• _TASK STATEMENT_
Return every line from the one with "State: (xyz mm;" through the one with "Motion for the", inclusive, exactly as it appears below.

+ + + +

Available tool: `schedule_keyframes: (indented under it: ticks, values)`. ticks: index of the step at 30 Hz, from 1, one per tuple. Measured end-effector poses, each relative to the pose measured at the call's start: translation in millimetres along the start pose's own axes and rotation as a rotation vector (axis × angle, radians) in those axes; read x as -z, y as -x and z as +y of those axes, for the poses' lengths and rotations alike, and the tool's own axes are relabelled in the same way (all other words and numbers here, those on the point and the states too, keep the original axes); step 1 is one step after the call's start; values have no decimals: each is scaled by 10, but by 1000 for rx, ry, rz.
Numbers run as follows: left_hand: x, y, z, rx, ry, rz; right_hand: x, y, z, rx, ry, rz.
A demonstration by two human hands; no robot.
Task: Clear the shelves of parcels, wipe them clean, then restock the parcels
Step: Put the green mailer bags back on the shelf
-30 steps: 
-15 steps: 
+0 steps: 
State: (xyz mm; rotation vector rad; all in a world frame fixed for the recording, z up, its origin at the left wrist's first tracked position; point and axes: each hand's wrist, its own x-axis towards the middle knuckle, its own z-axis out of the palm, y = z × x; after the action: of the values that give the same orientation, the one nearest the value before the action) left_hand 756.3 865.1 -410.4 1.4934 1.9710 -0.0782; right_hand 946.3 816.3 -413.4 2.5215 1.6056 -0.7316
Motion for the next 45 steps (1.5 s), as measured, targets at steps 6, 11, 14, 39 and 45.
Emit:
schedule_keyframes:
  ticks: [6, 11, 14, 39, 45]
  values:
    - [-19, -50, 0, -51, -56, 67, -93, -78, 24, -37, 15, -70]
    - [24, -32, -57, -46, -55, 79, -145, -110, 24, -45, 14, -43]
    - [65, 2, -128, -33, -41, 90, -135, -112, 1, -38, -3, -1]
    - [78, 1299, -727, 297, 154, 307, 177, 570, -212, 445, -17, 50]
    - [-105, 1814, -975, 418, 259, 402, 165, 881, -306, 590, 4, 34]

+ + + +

• _THE COMPLETED TASK_
State: (xyz mm; rotation vector rad; all in a world frame fixed for the recording, z up, its origin at the left wrist's first tracked position; point and axes: each hand's wrist, its own x-axis towards the middle knuckle, its own z-axis out of the palm, y = z × x; after the action: of the values that give the same orientation, the one nearest the value before the action) left_hand 756.3 865.1 -410.4 1.4934 1.9710 -0.0782; right_hand 946.3 816.3 -413.4 2.5215 1.6056 -0.7316
Motion for the next 45 steps (1.5 s), as measured, targets at steps 6, 11, 14, 39 and 45.

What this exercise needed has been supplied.